- **Description of the task**: Your output must be the lines below from the line containing "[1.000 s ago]" to the line containing "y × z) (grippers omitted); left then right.", both lines included, reproduced exactly and without pictures.

Stored records:
··········
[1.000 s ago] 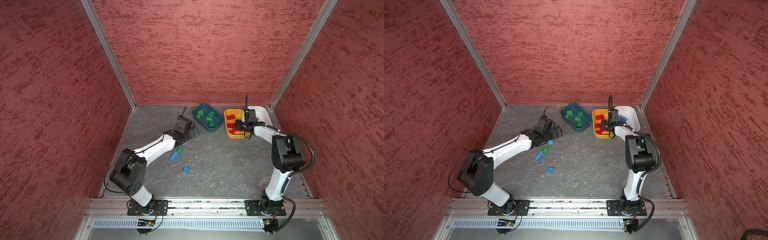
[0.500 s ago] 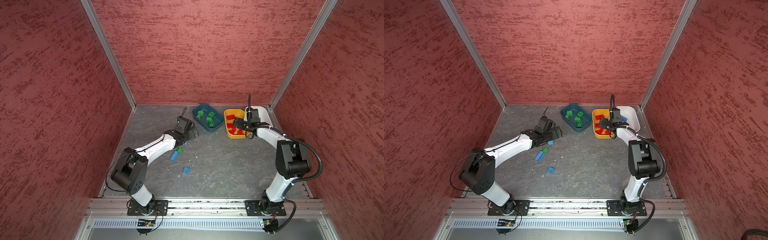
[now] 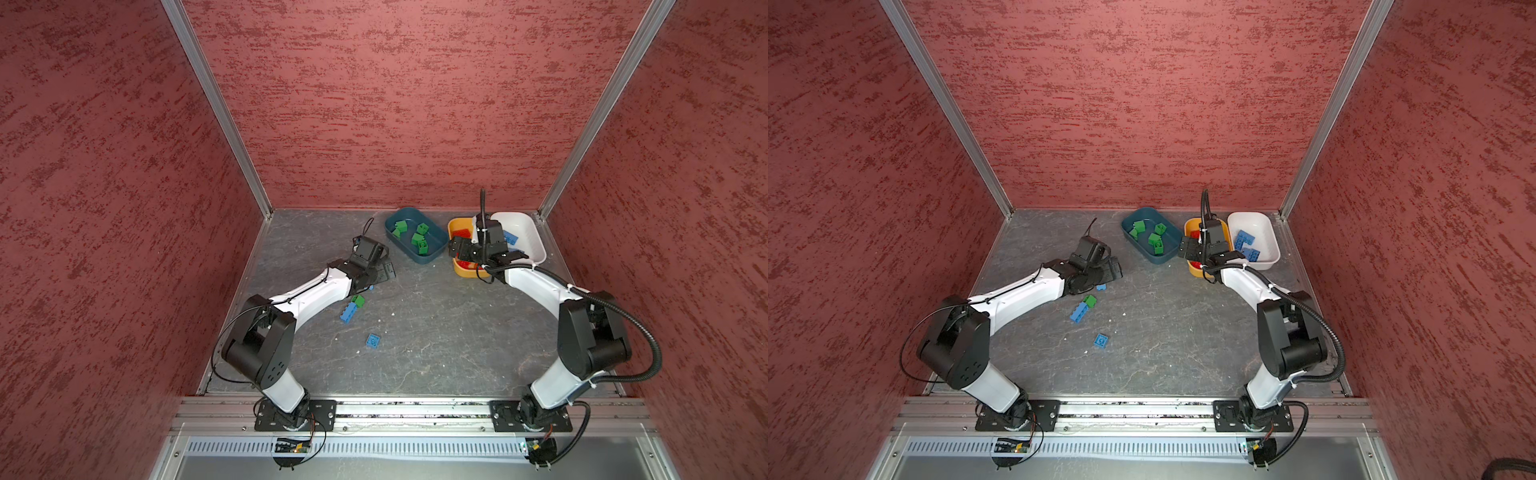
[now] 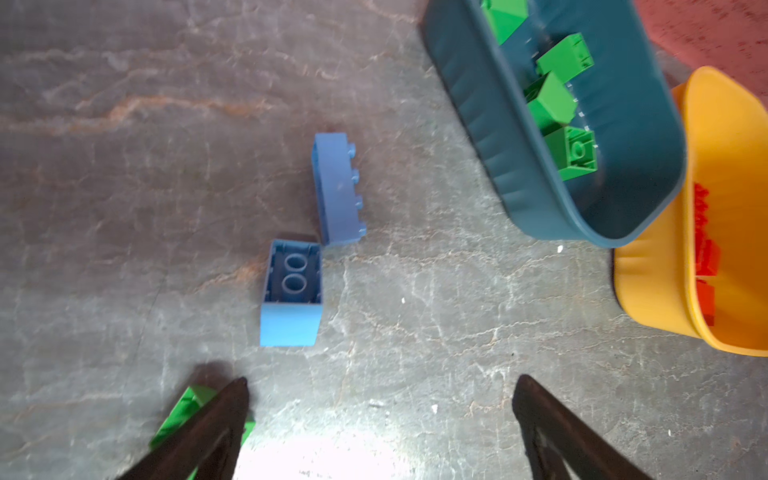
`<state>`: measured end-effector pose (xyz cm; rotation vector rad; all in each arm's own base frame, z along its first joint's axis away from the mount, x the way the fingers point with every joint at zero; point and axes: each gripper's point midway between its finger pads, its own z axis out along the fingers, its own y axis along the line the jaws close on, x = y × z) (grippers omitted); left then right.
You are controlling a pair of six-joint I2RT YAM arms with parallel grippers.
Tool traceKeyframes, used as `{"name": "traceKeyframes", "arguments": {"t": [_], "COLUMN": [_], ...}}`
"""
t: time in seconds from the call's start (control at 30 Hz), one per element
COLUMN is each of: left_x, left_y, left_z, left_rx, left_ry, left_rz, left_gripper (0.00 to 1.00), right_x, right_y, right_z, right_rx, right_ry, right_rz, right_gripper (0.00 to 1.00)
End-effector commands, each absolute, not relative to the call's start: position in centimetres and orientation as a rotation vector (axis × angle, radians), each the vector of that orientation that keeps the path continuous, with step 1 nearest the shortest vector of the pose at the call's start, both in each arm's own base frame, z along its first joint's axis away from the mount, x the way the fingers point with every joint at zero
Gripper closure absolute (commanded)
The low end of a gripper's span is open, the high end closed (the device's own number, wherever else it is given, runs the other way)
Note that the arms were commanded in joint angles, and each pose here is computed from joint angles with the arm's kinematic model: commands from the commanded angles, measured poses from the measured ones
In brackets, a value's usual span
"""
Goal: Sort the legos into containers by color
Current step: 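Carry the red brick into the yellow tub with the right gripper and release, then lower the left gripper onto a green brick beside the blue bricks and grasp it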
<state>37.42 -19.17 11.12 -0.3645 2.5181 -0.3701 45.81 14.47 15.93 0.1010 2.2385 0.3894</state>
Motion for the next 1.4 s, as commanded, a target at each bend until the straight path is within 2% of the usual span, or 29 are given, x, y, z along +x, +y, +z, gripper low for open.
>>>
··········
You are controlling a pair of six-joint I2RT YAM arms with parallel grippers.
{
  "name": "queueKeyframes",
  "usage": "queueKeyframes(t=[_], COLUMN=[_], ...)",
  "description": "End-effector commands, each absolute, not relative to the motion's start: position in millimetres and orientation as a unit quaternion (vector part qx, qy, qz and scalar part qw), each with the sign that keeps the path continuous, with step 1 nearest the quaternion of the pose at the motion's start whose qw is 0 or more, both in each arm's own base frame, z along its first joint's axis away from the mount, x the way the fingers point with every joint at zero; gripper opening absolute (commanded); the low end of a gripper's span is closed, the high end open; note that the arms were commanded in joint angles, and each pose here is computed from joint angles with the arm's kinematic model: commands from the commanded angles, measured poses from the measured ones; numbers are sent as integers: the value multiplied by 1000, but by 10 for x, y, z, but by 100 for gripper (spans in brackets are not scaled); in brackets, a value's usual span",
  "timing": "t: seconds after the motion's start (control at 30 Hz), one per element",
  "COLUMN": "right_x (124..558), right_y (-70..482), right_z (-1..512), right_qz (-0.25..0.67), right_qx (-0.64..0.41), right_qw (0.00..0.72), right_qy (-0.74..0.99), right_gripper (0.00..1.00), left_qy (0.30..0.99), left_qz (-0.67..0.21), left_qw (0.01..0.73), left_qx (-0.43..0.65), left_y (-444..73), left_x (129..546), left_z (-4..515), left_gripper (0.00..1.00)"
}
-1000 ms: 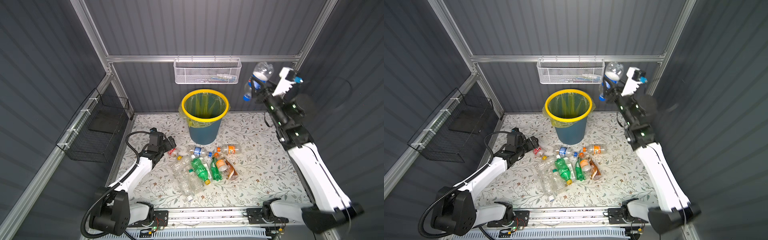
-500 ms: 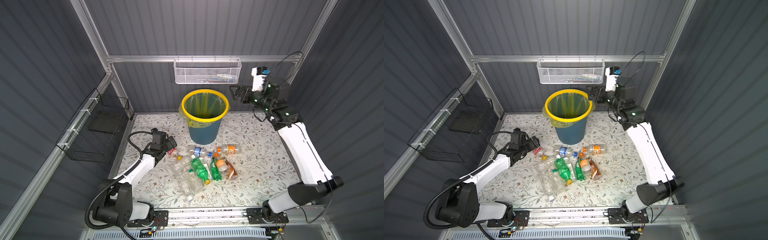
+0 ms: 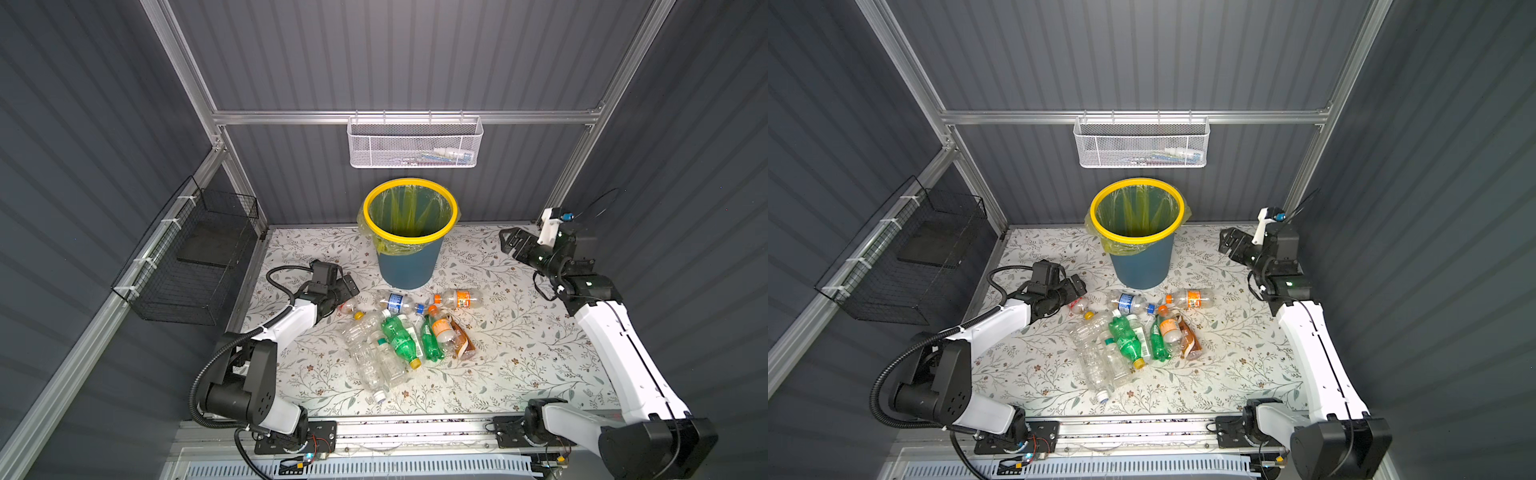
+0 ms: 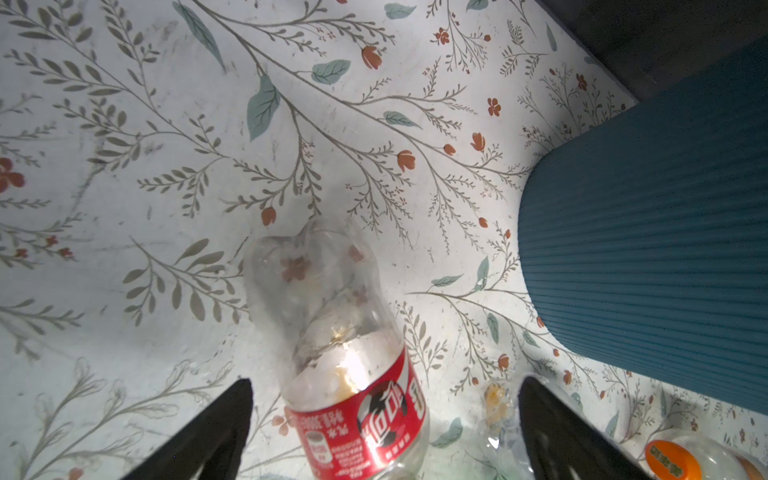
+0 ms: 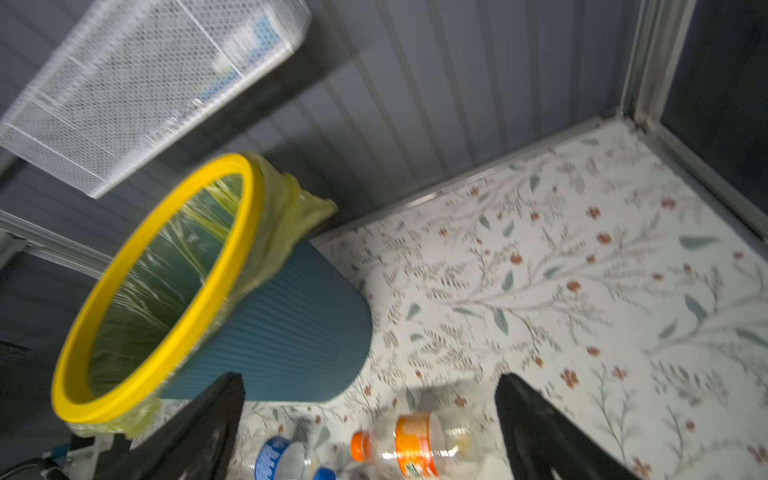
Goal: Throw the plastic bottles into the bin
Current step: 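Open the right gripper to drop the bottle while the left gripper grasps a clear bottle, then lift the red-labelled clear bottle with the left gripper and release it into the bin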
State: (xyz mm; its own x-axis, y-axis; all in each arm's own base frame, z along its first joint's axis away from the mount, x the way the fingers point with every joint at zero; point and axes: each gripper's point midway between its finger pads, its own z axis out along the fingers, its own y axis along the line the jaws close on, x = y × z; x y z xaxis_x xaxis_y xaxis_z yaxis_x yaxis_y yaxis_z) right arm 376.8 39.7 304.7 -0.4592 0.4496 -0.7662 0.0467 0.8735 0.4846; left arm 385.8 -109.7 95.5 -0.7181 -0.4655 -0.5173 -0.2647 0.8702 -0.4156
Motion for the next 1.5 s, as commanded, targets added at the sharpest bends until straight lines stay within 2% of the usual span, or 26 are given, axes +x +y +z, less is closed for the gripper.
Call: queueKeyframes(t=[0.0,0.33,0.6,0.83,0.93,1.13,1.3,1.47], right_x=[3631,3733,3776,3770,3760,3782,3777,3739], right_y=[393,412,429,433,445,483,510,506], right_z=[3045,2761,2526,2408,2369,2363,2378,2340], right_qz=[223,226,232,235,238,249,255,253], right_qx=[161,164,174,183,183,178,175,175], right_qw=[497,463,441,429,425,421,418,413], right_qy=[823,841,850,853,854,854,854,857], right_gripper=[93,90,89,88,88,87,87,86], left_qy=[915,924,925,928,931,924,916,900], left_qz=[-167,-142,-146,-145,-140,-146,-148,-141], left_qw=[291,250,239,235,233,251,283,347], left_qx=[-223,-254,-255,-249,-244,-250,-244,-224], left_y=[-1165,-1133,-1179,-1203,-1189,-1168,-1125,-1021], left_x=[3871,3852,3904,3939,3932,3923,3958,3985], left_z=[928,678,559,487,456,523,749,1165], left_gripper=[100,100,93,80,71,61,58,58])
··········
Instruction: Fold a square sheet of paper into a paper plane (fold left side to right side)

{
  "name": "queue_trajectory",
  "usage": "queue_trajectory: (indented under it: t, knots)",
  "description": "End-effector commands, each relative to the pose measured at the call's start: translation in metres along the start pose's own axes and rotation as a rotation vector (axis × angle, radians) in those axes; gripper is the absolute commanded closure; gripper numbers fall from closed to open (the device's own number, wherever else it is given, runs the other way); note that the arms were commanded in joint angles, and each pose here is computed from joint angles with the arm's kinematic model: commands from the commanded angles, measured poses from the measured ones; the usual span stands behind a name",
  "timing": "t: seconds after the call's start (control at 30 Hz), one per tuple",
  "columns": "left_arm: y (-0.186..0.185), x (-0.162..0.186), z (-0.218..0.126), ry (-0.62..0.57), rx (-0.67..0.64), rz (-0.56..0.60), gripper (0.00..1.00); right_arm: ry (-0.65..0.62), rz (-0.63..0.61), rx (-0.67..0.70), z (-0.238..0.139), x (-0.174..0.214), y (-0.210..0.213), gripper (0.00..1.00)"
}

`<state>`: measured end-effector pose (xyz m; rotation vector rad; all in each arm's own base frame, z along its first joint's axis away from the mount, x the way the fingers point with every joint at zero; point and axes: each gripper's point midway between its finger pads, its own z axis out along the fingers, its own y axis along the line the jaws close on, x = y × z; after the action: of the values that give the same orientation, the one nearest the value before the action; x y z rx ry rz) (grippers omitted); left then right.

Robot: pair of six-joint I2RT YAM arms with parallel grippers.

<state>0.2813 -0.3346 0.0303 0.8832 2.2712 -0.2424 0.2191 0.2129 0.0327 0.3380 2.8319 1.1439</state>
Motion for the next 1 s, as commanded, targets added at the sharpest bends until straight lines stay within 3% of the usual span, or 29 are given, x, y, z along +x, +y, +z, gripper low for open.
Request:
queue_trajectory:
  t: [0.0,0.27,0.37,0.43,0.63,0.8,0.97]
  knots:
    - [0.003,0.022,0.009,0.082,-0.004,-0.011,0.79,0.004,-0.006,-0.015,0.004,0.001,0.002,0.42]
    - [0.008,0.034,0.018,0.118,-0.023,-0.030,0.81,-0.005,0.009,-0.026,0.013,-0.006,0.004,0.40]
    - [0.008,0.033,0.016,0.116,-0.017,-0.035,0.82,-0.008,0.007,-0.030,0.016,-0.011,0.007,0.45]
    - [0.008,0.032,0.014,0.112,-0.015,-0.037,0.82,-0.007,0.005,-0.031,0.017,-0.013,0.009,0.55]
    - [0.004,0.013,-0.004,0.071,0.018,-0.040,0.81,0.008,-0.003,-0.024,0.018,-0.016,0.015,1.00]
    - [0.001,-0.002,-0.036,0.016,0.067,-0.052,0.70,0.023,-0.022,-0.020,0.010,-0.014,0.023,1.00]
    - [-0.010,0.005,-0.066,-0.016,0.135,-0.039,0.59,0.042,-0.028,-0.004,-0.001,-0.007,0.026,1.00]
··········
- **Task answer**:
[1.000 s ago] 
[0.500 s ago] 
[now] 
[now] 
`<state>`: measured end-effector pose (xyz cm; rotation vector rad; all in each arm's own base frame, z along its first joint's axis away from the mount, x the way the fingers point with every joint at zero; point and axes: each gripper's point midway between its finger pads, its own z axis out along the fingers, its own y axis along the line the jaws close on, x = y × z) (grippers omitted); left then right.

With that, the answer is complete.